**ASSIGNMENT:**
Transcribe this listing exactly; omit the pictures.

SUPPLIED DATA Start Marker

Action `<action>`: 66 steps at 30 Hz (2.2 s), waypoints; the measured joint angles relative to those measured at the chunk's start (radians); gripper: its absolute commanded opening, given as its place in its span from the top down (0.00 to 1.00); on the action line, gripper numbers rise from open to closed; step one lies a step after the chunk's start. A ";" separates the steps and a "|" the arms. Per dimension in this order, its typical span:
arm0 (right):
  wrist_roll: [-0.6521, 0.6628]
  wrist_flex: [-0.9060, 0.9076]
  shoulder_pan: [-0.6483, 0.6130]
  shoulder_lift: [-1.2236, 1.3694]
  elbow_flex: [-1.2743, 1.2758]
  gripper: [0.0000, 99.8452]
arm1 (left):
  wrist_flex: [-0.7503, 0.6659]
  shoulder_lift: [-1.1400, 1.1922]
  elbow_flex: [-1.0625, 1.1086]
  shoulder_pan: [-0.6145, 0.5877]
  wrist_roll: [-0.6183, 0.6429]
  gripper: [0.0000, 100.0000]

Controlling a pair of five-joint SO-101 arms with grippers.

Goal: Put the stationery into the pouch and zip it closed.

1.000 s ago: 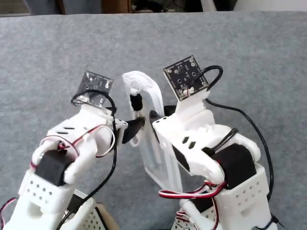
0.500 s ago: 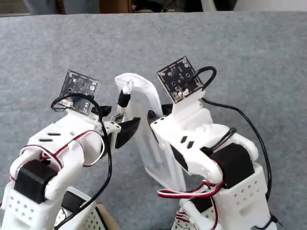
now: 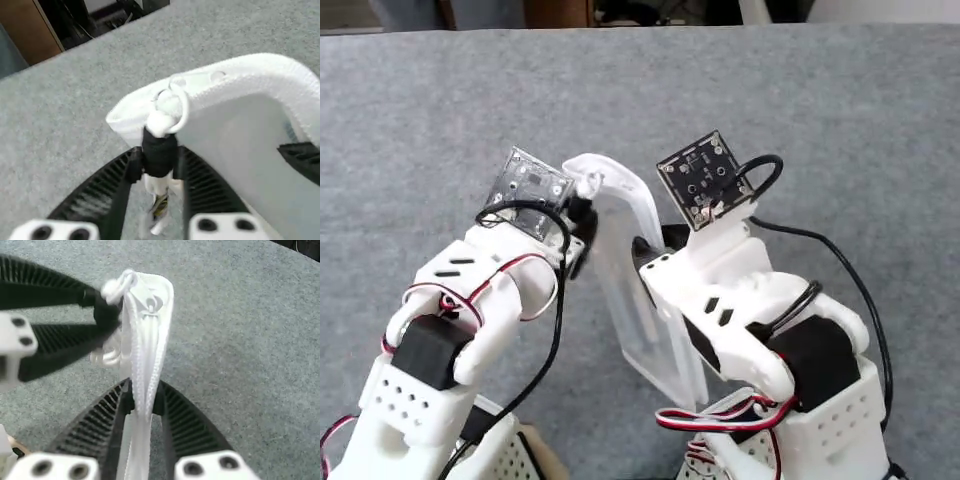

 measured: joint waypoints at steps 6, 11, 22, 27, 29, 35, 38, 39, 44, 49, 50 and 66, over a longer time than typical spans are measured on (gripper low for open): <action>0.000 -0.002 0.000 -0.006 0.002 0.99 | -0.015 0.026 0.000 -0.009 -0.017 0.93; 0.008 0.018 0.000 -0.006 -0.003 0.99 | -0.015 0.077 -0.021 -0.009 -0.017 0.93; 0.114 0.215 -0.143 -0.015 -0.101 0.99 | -0.014 0.141 -0.097 -0.006 -0.017 0.93; 0.118 0.215 -0.183 -0.015 -0.106 0.98 | -0.014 0.166 -0.098 0.002 -0.017 0.93; 0.121 0.218 -0.186 -0.015 -0.106 0.98 | -0.014 0.167 -0.098 0.014 -0.017 0.93; 0.226 0.250 -0.187 -0.023 -0.135 0.76 | -0.015 0.173 -0.106 0.051 -0.017 0.97; 0.299 0.269 -0.209 -0.012 -0.178 0.67 | -0.015 0.184 -0.106 0.061 -0.017 0.97; 0.319 0.270 -0.215 -0.012 -0.199 0.65 | -0.015 0.190 -0.103 0.063 -0.017 0.97; 0.356 0.270 -0.219 -0.052 -0.384 0.65 | -0.014 0.187 -0.110 0.058 -0.015 0.97; 0.359 0.270 -0.138 -0.083 -0.505 0.65 | -0.014 0.187 -0.110 0.058 -0.015 0.97; 0.359 0.270 -0.092 -0.081 -0.508 0.65 | -0.008 0.187 -0.112 0.058 -0.015 0.97; 0.358 0.146 0.282 0.258 -0.443 0.65 | 0.367 0.186 -0.456 0.235 -0.081 0.97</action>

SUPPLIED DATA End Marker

**THE ANSWER:**
Action `<action>`: 66 steps at 30 Hz (2.2 s), waypoints; the measured joint angles relative to those measured at the chunk's start (radians); gripper: its absolute commanded opening, given as its place in its span from the top down (0.00 to 1.00); on the action line, gripper numbers rise from open to closed; step one lies a step after the chunk's start. A ";" separates the steps and a "|" the arms. Per dimension in this order, its typical span:
arm0 (right):
  wrist_roll: [-0.6521, 0.6628]
  wrist_flex: [-0.9060, 0.9076]
  shoulder_pan: [-0.6483, 0.6130]
  shoulder_lift: [-1.2236, 1.3694]
  elbow_flex: [-1.2743, 1.2758]
  gripper: [0.0000, 99.8452]
arm1 (left):
  wrist_flex: [-0.7503, 0.6659]
  shoulder_lift: [-1.1400, 1.1922]
  elbow_flex: [-1.0625, 1.1086]
  shoulder_pan: [-0.6145, 0.5877]
  wrist_roll: [-0.6183, 0.6429]
  gripper: [0.0000, 100.0000]

Controlling a pair of five-joint SO-101 arms with grippers.

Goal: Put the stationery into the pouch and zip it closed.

1.000 s ago: 
0.500 s ago: 
now: 

 measured: joint waypoints at steps 6, 11, 22, 27, 29, 35, 38, 39, 44, 49, 50 and 66, over a longer time than typical spans are measured on (gripper low for open): <action>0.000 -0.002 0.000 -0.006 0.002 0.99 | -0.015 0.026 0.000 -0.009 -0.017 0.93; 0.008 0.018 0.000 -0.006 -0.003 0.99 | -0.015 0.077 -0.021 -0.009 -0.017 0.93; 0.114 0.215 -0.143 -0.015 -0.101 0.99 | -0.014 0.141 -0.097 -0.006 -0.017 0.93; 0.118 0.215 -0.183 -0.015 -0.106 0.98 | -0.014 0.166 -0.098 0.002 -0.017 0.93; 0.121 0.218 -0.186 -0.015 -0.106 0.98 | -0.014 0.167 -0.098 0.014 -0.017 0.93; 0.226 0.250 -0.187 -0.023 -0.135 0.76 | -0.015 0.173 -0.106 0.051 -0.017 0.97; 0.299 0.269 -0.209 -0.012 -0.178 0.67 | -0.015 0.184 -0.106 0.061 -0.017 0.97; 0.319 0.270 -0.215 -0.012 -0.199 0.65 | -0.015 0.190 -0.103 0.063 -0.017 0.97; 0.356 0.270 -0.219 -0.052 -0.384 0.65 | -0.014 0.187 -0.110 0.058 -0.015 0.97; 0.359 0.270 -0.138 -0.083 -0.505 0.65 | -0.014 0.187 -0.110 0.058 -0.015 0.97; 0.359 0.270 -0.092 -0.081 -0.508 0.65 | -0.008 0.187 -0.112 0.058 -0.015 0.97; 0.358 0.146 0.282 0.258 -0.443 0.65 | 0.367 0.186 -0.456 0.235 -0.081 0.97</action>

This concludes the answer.